Cette remarque vaut aussi pour la confiance. On parle beaucoup de la défiance des individus vis-à-vis des institutions. Mais s’interroge-t-on suffisamment sur la confiance que ces mêmes institutions accordent aux individus ? Elle est souvent faible. Or la confiance est le résultat d’une interaction : on le voit sur leboncoin, où les individus reconstruisent une confiance interpersonnelle, horizontale.
De fait, les externalités positives de la plateforme sont nombreuses : en termes de lien social, de tissu local, de restauration de la confiance et de capacitation des individus.
Iriez-vous jusqu’à parler d’une « communauté leboncoin » ?
Je ne suis pas tout à fait convaincue par la pertinence du terme de communauté ici. Il me semble qu’il faut être prudent avant d’évoquer un sentiment d’appartenance des utilisateurs à la « communauté du boncoin ». Par ailleurs, à mon sens, c’est le fait que la plateforme soit justement transcommunautaire, qu’elle héberge une grande diversité de profils, qui est intéressant.
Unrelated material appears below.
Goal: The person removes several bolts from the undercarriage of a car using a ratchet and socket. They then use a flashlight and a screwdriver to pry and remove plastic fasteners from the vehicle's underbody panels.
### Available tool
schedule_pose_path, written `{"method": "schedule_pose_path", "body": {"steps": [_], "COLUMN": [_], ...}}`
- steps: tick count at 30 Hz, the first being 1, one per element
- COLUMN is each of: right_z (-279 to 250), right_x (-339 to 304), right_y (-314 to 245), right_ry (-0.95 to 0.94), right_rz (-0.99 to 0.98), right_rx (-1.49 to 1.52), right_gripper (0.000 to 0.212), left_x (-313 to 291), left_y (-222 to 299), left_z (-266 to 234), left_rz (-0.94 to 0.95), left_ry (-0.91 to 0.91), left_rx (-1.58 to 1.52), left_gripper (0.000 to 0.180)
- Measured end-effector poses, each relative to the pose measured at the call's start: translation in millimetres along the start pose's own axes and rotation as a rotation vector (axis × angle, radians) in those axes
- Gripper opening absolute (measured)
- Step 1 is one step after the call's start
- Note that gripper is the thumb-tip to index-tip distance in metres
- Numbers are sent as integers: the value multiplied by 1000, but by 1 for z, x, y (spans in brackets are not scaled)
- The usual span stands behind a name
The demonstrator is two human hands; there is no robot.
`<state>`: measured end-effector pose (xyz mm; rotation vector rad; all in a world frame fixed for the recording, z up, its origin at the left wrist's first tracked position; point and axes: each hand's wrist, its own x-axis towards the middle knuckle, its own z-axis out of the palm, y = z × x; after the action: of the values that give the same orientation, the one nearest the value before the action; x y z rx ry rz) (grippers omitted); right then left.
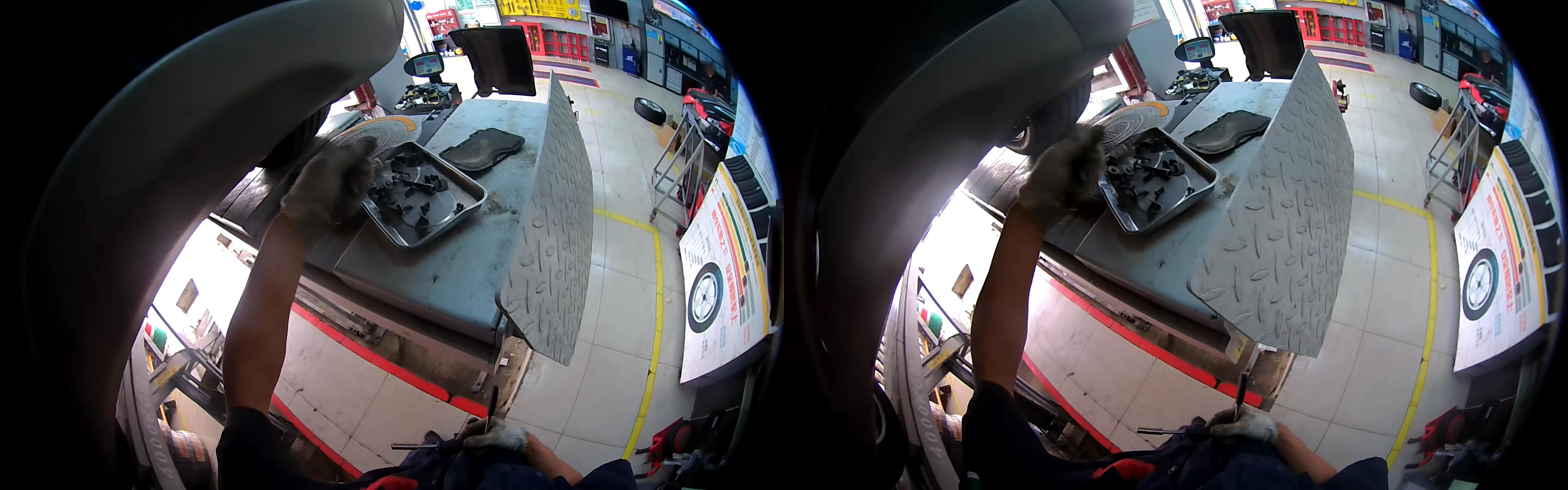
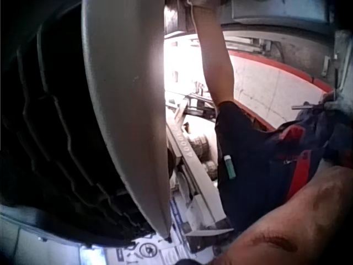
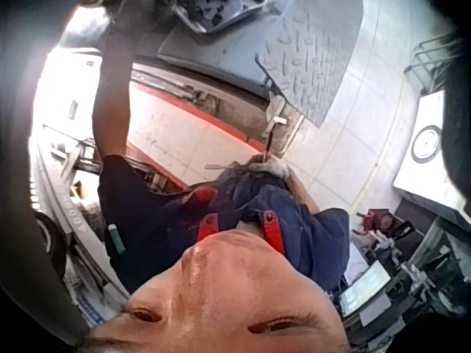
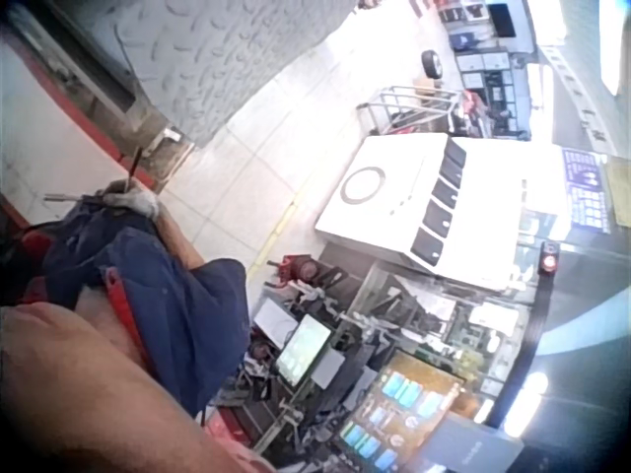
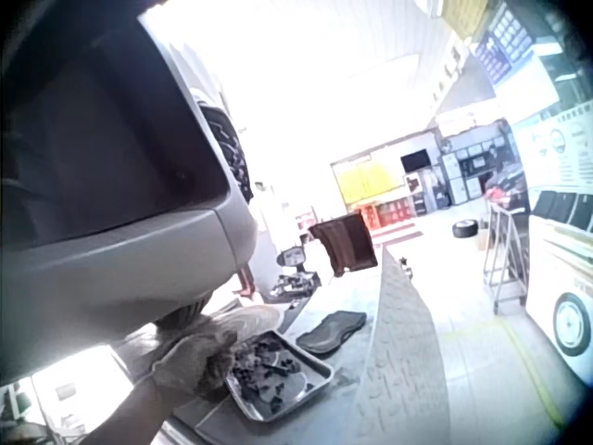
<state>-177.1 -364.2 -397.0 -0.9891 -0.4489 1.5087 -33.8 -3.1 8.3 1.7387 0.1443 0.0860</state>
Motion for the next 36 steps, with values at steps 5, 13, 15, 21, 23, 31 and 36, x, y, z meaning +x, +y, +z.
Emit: {"method": "schedule_pose_path", "body": {"steps": [5,13,15,21,23,31,36], "right_z": [4,3,5,9,13,55,94], "right_x": [-6,-5,-4,-9,-5,18,52], "right_y": [-1,-5,-8,-28,-33,-74,-96], "right_ry": [26,3,-8,83,166,251,340], "right_rz": [28,18,-3,-71,-112,-309,-420], "right_rx": [-55,-49,-1,-18,-77,-14,-43], "right_gripper": [30,31,32,30,30,34,31], "left_x": [-9,-11,-12,-23,-34,-164,-230], "left_y": [6,32,35,-12,-11,-129,-178], "left_z": [34,70,77,9,2,-5,17], "left_rz": [223,85,126,741,629,309,250], "left_ry": [-51,-192,-177,35,141,129,164], "left_rx": [1232,1793,1775,1077,634,-832,-960], "left_gripper": [33,36,32,19,20,36,38]}}
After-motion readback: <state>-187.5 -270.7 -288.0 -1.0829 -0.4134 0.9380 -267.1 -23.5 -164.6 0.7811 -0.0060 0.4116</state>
Les liens se créent grâce aux vertus de l’échange économique, dont la logique est par nature « fair » et équilibrée. Le contrat de départ est clair, et monétisé. Il ne s’agit pas d’un mécanisme de « don » / « contre-don ».
Pensez-vous que la logique de collaboration à l’œuvre sur leboncoin puisse inspirer les pouvoirs publics ou d’autres entreprises ?
Si l’on prend du recul, leboncoin est le produit de deux phénomènes. Le premier est celui du grand mouvement de « plateformisation » mondial, dans lequel s’inscrit leboncoin. Si le succès du boncoin est un motif de « fierté nationale », encore renforcé par la crise et le désir croissant de renforcer notre souveraineté économique (consommer local, en circuit court, consommer français, etc.), certains acteurs de la distribution tardent encore à s’emparer de cette logique de plateforme.
L’autre dimension est celle de la logique d’organisation, de participation, dont il me semble que les pouvoirs publics gagneraient à s’emparer. Prenons l’exemple du premier confinement : on a vu émerger de nombreuses initiatives et velléités de solidarités, d’entraides, mais sans plateforme pour les centraliser, à l’exception d’initiatives localisées.
J’ajouterais que la facilité d’usage du boncoin, la « user experience », plébiscitée y compris par les plus précaires, pourrait servir d’inspiration à d’autres acteurs.